* _AIM OF THE TASK_
Quote the lines from the line holding "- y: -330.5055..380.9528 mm" to the very end of the listing, exactly, and no others.

━━━━━━━━

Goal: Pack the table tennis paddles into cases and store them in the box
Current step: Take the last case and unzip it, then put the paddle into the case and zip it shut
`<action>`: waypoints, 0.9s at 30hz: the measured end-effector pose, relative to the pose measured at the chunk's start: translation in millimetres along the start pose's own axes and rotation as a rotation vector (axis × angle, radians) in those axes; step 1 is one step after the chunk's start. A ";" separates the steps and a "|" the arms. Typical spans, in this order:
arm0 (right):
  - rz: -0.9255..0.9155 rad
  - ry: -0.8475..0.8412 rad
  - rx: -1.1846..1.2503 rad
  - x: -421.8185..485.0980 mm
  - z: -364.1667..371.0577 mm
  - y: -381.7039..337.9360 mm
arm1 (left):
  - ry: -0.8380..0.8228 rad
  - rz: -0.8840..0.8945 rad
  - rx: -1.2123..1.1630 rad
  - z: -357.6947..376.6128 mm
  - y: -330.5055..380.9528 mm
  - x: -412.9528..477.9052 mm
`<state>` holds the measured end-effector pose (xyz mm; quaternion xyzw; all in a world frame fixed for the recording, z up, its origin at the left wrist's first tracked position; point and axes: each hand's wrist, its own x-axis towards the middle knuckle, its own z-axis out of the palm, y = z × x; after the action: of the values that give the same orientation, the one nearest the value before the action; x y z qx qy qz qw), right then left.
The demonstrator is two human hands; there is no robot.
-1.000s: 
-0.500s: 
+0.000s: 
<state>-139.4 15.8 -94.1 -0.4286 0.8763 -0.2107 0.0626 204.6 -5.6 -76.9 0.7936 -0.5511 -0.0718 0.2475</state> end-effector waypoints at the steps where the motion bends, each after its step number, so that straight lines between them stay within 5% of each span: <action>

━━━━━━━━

* _OUTPUT_
  - y: -330.5055..380.9528 mm
  - x: -412.9528..477.9052 mm
`<state>` holds the measured end-effector pose (xyz mm; quaternion xyzw; all in a world frame fixed for the recording, z up, its origin at the left wrist's first tracked position; point and axes: each hand's wrist, its own x-axis towards the middle knuckle, its own z-axis out of the palm, y = z × x; after the action: of the values that give the same orientation, the one nearest the value before the action; x y z qx qy qz qw), right then left.
The demonstrator is two human hands; there is no robot.
-1.000s: 
-0.500s: 
+0.000s: 
<state>-139.4 15.8 -94.1 -0.4286 0.8763 -0.2107 0.0626 204.6 -5.6 -76.9 0.7936 -0.5511 -0.0718 0.2475</state> end-effector waypoints at the steps where the motion bends, each after its step number, so that straight lines between them stay within 5% of each span: <action>

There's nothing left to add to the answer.